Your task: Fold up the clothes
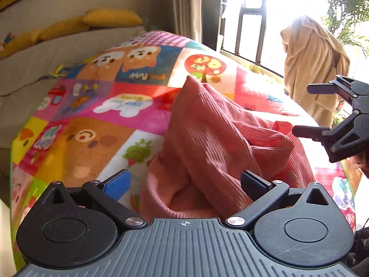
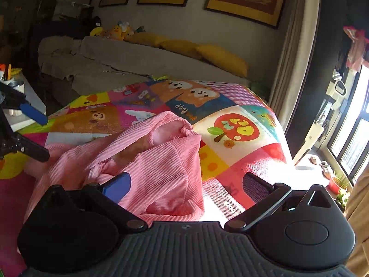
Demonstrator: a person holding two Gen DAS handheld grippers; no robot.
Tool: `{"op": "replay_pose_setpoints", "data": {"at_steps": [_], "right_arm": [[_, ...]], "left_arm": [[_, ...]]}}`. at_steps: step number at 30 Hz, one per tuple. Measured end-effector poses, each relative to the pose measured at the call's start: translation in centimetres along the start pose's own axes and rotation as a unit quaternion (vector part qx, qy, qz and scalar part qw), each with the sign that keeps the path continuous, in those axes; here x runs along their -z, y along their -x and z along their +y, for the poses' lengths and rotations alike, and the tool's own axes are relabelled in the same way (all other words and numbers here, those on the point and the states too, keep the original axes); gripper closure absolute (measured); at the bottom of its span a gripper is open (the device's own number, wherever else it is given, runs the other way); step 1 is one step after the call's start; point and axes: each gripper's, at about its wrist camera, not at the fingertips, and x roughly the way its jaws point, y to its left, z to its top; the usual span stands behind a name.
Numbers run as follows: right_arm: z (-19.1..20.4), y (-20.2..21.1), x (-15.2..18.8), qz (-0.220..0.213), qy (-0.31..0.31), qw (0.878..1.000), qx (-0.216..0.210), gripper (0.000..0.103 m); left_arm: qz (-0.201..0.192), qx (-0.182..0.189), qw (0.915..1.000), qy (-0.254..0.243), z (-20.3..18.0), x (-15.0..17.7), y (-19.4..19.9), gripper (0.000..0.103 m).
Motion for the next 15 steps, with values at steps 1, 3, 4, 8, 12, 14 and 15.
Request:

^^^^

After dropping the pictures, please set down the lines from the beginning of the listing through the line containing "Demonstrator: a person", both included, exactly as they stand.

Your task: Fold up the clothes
Demonstrator: a person holding two Gen DAS handheld grippers; no robot.

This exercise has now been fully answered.